Around 2000, she got divorced.

“For a woman, if you work hard it is a problem and if you don’t work hard it is equally a problem, I have seen it,” she says. Whenever she travelled outside Rwanda, she saw hotels offered better services than those at home and wondered why not Rwanda?

She decided to make a survey and ask hotel operators what problems they faced and their response was “employees lacked skills in hospitality industry.”

“Many people I spoke to about opening a hotel and tourism school in Rwanda discouraged me, while others said it was a school for houseboys and girls, others asked who I thought I was to do something which the government itself hadn’t done,” she says.

She instead decided to consult people at Kenya’s Utalii College and others in Mauritius and Cape Town. There, she got people who helped her prepare a curriculum and in 2001 she started buying a few requirements for her school.

It was not until 2006 when she got lecturers and started with short courses. “It was very, very hard to get students, I started with five who unfortunately also refused to pay school fees,” she says amid laughter.
But in 2007, the Ministry of Communication was hosting an international tourism conference and was desperately in need of trained waiters and waitresses to provide service to guests.

She points to this as her breakthrough moment. She received 150 students to train for three days. Because of continued bad service in hotels even after a good number of hotel workers had received training at her school, she decided to conduct a research which revealed that the problem was from untrained managers.

“In 2008, I got an idea of opening a university degree programme for management; from five students who did not pay school fees today we have 3,015 who pay schools fees,” she says.

Madam Zulfat has twice won the Rwanda Development Board Business Excellence Award as the best female entrepreneur in 2010 and 2011.
She also received an honorary doctorate from Mt. Kenya University in 2008.

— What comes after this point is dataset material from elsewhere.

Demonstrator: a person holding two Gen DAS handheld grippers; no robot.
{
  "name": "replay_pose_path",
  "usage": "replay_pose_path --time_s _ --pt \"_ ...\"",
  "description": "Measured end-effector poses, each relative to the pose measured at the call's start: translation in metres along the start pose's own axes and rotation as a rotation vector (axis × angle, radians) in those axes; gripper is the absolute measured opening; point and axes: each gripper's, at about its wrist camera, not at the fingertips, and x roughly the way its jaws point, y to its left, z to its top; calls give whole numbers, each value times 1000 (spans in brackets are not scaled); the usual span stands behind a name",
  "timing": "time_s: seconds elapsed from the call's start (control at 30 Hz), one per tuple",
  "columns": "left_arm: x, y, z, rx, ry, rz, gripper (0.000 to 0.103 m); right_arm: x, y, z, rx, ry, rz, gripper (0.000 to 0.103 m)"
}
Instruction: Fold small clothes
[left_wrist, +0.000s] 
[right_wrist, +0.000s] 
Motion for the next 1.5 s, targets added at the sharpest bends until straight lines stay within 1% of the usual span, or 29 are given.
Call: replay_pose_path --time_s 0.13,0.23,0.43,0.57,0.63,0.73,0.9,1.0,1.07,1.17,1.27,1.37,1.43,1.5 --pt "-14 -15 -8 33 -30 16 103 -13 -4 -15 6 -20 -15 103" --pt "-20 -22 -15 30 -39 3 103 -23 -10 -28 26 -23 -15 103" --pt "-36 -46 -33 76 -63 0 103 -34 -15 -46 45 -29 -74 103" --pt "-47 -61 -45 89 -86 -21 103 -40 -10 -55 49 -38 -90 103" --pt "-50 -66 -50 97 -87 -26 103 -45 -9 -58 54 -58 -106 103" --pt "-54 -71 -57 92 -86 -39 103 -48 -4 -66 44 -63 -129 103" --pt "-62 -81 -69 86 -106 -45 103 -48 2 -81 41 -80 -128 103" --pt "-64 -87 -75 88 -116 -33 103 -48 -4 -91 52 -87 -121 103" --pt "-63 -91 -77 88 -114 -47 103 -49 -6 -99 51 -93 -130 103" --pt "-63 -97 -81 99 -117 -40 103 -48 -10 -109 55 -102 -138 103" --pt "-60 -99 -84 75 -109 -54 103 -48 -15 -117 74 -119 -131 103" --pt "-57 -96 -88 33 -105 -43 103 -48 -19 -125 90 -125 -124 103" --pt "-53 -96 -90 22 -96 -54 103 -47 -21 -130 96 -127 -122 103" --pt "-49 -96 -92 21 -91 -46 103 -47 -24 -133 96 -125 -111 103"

Her university has now obtained 10 hectares of land in Robero where construction of the university building has started. Showing Africa Survival Series drawing plans for the campus, Madam Zulfat says the new place will comprise a university, a hotel, and hostel for students from within and outside the country.

The new premises will also have a cultural centre that will promote Rwandan and East African cultural heritage.